Ohnobackagain · 09/04/2025 23:26

@Comedycook @Allthegoodhorses I think it’s the myers-briggs personality types, or similar

Laura95167 · 09/04/2025 23:36

Cherrybake11 · 08/04/2025 19:56

I see your point I really do. I am very good at slamming doors lol. What's threw me a curveball here is that this started off as friendship and has suddenly changed to the point that I'm confused. I can give you examples where women have come into my life and shown interest, I have seen unhealthy behaviour/patterns and chose myself and my mental health everytime. I am well aware of what codependency is having been in a codependent relationship a long time. The women in question has given me zero red flags for 4.5yrs, it's all very odd if I'm honest.

She's engaged but she's calling you her soul mate.

She texts and specific times that you've picked up a pattern and noticed there's times she repeatedly avoids texting you

She blows hot and cold

She says your friendship has grown but loves her fiance unconditionally

You're telling us you're feeling confused by her behaviour

AND... and you see no red flags?

shuggles · 09/04/2025 23:45

@Cherrybake11 TLDR girl I like is sending mixed signals.

No she isn't. She has not said anything that would even remotely suggest any kind of attraction.

We are so alike
I have connected to you
If I were single we would go on holiday
We are soulmates, but just friends
We understand one another

These are things that friends say to each other. This is just a friendship.

At the age of 44, you should really know better than to think that any woman being friendly is coming onto you. A friendly woman is just that- a friendly woman.

FairKoala · 10/04/2025 00:07

Cherrybake11 · 08/04/2025 19:35

It appears so yes sadly. This is why I'm so confused I think, this is what they do to you, it's like deja vu, it's all making sense now. But, at least I can acknowledge it and stay away, much better than not seeing it, trust me. I defended my exw for 18mths afterwards, therapy saved me lol. I went there to find out what was wrong with me only to be told I needed to get myself and my children away from that woman.

If you believe in these tests so much why aren’t you learning from them. Why bother wasting your money on therapy if you cannot change the person you are.

You say you volunteer helping others to escape abuse who just happen to be the MB personality type who get into abusive relationships

Why bother if people are just going to march back in and do the same thing again because they are a certain personality type and can’t help themselves
I would say deep down you have an ego that leaves you open to being manipulated.

Everything you say is about what someone is doing to you.

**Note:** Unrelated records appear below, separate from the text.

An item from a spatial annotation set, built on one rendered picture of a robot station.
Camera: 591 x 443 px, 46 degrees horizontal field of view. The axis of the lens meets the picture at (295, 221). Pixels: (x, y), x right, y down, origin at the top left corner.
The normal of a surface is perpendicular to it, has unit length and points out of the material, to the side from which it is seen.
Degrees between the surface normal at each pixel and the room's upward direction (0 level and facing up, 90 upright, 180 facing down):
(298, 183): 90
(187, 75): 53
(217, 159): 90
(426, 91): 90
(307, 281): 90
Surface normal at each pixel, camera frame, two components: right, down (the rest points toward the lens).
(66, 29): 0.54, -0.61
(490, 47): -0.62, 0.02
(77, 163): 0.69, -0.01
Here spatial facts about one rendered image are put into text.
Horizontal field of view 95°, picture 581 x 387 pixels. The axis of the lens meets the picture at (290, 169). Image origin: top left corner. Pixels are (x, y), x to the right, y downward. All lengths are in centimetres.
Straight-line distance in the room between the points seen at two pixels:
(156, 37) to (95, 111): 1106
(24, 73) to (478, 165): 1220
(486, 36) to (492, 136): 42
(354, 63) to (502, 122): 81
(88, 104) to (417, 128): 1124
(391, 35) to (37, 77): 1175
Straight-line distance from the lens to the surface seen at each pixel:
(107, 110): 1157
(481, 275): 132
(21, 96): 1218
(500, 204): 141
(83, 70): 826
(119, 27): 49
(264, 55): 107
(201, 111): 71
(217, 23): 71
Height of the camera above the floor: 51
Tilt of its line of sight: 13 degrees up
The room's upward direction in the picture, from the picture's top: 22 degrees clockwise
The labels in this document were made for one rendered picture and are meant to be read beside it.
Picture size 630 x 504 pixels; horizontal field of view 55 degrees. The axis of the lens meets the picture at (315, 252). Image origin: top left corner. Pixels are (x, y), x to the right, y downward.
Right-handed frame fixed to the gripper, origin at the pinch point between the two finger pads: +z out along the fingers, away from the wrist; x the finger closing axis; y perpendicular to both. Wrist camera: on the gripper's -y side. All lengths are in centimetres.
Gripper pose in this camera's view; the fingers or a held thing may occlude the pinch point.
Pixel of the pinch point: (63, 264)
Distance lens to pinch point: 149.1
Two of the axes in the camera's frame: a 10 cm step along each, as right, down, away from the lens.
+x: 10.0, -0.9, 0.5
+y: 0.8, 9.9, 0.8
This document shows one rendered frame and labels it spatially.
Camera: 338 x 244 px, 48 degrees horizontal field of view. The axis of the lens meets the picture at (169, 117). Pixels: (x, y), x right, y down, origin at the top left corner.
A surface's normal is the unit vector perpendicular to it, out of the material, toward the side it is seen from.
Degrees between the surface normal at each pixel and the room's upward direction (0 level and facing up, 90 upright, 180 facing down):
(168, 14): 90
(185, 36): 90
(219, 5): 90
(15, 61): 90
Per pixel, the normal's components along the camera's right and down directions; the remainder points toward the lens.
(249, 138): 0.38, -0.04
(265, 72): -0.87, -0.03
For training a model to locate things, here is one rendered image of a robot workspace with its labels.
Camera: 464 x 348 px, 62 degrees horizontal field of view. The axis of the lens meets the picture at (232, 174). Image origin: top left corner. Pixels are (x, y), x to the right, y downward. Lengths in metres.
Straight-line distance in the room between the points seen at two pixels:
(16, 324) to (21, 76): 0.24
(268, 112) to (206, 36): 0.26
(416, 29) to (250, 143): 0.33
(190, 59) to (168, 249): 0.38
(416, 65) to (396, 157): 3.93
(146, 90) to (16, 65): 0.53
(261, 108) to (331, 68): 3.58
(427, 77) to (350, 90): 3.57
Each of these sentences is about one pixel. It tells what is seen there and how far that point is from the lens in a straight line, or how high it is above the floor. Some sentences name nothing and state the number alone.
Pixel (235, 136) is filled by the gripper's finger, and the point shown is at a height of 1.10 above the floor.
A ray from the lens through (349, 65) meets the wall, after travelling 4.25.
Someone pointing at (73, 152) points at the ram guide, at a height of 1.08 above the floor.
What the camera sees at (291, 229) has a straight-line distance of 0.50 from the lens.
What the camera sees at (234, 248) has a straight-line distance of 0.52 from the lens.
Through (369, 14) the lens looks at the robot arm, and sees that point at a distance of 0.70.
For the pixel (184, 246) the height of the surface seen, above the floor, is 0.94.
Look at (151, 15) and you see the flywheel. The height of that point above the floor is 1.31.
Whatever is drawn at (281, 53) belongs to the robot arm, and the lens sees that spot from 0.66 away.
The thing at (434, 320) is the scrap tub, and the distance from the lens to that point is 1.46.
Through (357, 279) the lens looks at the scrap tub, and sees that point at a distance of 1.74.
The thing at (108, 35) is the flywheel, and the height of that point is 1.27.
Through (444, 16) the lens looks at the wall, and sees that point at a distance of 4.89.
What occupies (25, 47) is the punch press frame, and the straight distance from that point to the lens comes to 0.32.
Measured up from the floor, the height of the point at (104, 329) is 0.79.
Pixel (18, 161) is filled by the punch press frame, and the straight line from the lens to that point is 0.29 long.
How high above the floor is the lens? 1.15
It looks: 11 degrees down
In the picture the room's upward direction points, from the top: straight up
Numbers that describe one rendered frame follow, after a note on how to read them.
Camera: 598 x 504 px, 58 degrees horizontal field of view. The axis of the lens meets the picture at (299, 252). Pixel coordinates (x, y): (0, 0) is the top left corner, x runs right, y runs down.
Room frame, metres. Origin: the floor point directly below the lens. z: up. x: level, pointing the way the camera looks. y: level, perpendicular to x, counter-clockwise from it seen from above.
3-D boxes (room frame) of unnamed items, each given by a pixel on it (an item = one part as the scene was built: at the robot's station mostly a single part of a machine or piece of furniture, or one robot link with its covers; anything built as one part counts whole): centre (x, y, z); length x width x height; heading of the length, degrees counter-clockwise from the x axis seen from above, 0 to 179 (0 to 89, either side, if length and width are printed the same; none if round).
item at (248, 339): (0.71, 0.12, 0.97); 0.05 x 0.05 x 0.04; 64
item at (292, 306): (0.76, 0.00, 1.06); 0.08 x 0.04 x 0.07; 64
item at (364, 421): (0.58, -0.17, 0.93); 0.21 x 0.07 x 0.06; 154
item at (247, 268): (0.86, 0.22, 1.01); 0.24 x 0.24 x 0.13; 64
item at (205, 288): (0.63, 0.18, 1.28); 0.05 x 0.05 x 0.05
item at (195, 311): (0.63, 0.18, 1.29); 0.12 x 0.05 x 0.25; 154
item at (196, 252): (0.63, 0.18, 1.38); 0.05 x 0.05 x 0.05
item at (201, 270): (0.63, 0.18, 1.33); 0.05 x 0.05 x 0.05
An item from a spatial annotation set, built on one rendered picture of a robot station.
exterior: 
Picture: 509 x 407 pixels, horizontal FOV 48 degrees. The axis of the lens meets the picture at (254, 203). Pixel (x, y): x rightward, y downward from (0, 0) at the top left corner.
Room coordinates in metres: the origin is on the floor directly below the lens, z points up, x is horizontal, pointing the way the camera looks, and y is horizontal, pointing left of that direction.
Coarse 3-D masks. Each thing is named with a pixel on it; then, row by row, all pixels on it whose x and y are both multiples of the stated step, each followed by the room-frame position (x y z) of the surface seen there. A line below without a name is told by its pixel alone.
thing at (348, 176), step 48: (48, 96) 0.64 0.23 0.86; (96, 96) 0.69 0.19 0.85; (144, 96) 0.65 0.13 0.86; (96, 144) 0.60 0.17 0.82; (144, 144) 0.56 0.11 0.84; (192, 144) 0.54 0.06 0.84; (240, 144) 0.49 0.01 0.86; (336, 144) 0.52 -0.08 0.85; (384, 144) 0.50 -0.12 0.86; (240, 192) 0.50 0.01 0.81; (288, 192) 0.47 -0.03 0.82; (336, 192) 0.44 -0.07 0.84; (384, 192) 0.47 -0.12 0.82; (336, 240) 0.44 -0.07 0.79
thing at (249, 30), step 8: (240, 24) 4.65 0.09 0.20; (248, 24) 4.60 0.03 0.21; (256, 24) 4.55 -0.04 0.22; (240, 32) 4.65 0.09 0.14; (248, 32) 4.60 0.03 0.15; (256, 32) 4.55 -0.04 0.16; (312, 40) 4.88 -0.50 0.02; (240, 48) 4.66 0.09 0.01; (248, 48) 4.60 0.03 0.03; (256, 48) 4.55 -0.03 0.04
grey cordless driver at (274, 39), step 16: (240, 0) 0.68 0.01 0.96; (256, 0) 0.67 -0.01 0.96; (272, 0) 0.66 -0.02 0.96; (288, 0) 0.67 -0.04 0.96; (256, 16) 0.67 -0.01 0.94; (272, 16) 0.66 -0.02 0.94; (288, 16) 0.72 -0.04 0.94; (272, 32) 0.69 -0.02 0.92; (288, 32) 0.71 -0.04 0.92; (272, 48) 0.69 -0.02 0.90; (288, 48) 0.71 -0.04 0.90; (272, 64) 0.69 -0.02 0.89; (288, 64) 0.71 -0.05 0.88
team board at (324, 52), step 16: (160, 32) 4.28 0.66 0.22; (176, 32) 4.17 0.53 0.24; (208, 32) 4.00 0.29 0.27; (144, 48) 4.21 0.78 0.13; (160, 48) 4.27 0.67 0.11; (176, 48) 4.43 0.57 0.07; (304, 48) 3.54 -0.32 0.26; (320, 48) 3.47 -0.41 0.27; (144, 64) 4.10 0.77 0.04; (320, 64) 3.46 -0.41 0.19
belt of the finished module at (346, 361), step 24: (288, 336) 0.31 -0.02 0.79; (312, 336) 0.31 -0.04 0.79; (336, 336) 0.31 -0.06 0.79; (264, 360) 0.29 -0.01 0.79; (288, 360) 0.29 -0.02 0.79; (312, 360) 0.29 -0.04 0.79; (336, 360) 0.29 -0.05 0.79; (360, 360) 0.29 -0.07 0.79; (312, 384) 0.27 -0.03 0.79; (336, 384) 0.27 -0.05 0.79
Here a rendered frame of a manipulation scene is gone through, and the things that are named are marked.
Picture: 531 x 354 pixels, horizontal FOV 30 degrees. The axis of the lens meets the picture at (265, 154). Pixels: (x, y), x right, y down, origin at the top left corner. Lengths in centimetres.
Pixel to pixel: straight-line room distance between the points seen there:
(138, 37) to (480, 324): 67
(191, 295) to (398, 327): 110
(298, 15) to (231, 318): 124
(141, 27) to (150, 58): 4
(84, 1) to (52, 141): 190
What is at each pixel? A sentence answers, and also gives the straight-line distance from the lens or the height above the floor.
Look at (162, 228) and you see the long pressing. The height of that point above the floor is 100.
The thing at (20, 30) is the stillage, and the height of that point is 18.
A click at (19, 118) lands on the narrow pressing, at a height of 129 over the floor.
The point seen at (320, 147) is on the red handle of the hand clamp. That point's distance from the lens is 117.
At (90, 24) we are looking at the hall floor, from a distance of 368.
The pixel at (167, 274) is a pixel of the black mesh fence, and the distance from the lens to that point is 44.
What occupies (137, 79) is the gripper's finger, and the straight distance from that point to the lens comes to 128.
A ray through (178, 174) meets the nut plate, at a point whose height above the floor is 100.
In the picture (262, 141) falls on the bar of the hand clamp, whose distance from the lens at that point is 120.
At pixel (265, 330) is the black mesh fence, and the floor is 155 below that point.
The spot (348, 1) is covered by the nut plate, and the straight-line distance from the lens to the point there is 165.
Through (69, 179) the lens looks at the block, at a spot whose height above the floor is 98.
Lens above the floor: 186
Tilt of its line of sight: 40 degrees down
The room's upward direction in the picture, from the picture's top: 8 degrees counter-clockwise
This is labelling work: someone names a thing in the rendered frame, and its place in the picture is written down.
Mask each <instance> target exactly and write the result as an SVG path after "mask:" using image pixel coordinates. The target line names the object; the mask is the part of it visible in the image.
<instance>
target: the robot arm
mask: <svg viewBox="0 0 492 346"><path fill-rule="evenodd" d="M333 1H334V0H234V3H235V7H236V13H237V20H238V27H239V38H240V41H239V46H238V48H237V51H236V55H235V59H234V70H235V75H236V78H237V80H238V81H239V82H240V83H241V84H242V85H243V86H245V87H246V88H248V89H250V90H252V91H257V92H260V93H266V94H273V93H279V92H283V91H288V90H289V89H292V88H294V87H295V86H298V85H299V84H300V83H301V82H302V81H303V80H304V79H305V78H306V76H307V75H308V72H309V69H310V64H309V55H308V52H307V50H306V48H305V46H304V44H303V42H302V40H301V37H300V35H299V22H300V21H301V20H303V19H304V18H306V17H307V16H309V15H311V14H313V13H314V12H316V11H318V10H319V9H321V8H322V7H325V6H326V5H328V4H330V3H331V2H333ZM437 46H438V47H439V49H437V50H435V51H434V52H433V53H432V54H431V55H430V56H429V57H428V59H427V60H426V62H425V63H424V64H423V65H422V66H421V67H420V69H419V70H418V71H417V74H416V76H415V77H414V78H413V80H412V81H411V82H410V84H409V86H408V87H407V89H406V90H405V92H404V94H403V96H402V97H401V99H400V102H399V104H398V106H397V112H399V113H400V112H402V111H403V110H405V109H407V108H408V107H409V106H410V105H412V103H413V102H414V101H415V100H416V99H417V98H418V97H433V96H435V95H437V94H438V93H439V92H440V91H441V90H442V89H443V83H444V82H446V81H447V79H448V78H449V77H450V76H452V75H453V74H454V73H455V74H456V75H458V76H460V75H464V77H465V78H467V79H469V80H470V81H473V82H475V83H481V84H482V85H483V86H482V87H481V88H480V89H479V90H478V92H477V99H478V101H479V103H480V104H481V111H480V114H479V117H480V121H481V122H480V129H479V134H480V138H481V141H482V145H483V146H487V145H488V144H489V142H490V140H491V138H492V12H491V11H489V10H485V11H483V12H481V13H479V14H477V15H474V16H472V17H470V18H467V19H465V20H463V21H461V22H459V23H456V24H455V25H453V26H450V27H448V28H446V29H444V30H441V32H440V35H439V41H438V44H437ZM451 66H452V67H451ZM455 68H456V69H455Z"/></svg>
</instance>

Rather you taking control of situations
I think you know deep down those people who are manipulating you or trying to and you have to ask yourself what feelings comes over you that makes you stay and be their toy

Pippyls67 · 10/04/2025 00:17

She very definitely does like you and sees you as ideal ‘partner’ material. But it’s very very obvious that the sexual chemistry and physical attraction element is not there for her. She loves everything you give in the emotional sense but is not prepared to sacrifice her need for physical and sexual compatibility. She gets this from her fiancé but quite likely not enough of the ‘friendship’ and feeling of being appreciated that you clearly provide for her. It’s a bit of a case of best if both worlds at present for her. You can’t blame her - you’re very generous with your attention to her. She doesn’t want a deeper, sexual relationship or partnership with you though I’m afraid. Sorry Op.